No, la Corte di Cassazione ha stabilito che questo rimedio è attivabile solo dal soggetto ‘condannato’ e non da terzi, anche se hanno un interesse legittimo nel procedimento, come la proprietà di un bene confiscato.
Qual era l’oggetto della richiesta nel caso specifico?
La richiesta principale era il dissequestro e la restituzione di un immobile che era stato sequestrato and conf confiscato al figlio della ricorrente, condannato per associazione camorristica, riciclaggio e altri reati. La ricorrente sosteneva di essere la vera proprietaria del bene.
Qual è stata la conseguenza della dichiarazione di inammissibilità del ricorso?
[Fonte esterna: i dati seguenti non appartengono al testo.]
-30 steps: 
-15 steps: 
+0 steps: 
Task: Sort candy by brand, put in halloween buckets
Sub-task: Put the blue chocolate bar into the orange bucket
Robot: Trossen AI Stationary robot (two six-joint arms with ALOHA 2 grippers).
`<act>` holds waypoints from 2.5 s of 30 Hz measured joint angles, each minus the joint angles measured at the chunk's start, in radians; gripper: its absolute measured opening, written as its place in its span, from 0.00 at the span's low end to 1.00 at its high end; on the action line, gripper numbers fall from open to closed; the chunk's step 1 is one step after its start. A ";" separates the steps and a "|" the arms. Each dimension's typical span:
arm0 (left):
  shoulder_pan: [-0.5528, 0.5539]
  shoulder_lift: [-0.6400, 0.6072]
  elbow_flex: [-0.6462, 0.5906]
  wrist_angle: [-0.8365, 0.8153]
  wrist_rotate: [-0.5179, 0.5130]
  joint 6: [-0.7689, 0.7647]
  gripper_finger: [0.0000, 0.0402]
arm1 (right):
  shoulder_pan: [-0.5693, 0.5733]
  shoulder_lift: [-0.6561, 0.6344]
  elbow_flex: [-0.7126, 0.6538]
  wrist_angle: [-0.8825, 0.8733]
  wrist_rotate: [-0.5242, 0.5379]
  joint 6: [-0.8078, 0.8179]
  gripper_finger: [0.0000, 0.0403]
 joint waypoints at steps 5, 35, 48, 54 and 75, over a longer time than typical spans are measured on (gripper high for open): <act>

La ricorrente è stata condannata al pagamento delle spese processuali e di una somma di tremila euro in favore della Cassa delle ammende, come previsto in caso di inammissibilità del ricorso.
Testo del provvedimento
Ordinanza di Cassazione Penale Sez. 7 Num. 15279 Anno 2024
Penale Ord. Sez. 7 Num. 15279 Anno 2024
Presidente: COGNOME NOME COGNOME
Relatore: COGNOME NOME
Data Udienza: 27/03/2024
ORDINANZA
sul ricorso proposto da: COGNOME NOME nato a CASAL DI PRINCIPE il DATA_NASCITA
avverso la sentenza del 20/01/2023 della CORTE DI CASSAZIONE di ROMA
dato avviso alle parti;
udita la relazione svolta dal Consigliere NOME COGNOME;
Rilevato che COGNOME NOME ricorre ex art. 625 bis cod. proc. pen. avverso la sentenza con cui la Suprema Corte di Cassazione, Prima Sezione Penale, ha dichiarato inammissibile il ricorso proposto avverso l’ordinanza della Corte di Appello di Napoli che, in funzione di Giudice dell’Esecuzione, ha rigettato l’istanza di dissequestro e di restituzione dell’immobile, sito in Casal di Principe, INDIRIZZO, oggetto provvedimento di sequestro e confisca emesso nei confronti del figlio dell’istante, NOME COGNOME, in conseguenza della condanna di quest’ultimo per i reati di partecipazione ad associazione camorristica, riciclaggio, reimpiego e interposizione fittizia nella titolarità di beni e valori;
Rilevato che il ricorso – con cui la ricorrente denunzia violazione di legge in relazione all’erronea percezione (da intendere quale errore materiale o di fatto) in ordine alla reale proprietà dell’immobile sito in INDIRIZZO di Principe alla INDIRIZZO – è inammissibile siccome proveniente da soggetto non legittimato in quanto la ricorrente, quale terza interessata nel procedimento, non è legittimata a proporre il ricorso straordinario per errore materiale o di fatto ex art. 625 bis cod. proc. peri., il quale è attivabile dal soggetto “condannato”, come evincibile dal dato normativo e dalla costante giurisprudenza di questa Corte (Sezioni Unite Nunziata, in motivazione; la casistica in relazione alla quale il principio è stato declinato è ampia; cfr., tra le altre, Sez. 2 42518 del 15/10/2021, Salemme, Rv. 282077);
Rilevato, pertanto, che il ricorso deve essere dichiarato inammissibile, con condanna della ricorrente al pagamento delle spese processuali e della somma di euro tremila in favore della Cassa delle ammende.
P. Q. M.
Dichiara inammissibile il ricorso e condanna la ricorrente al pagamento delle spese processuali e della somma di Euro tremila in favore della Cassa delle ammende. Così deciso in Roma, il 27 marzo 2024.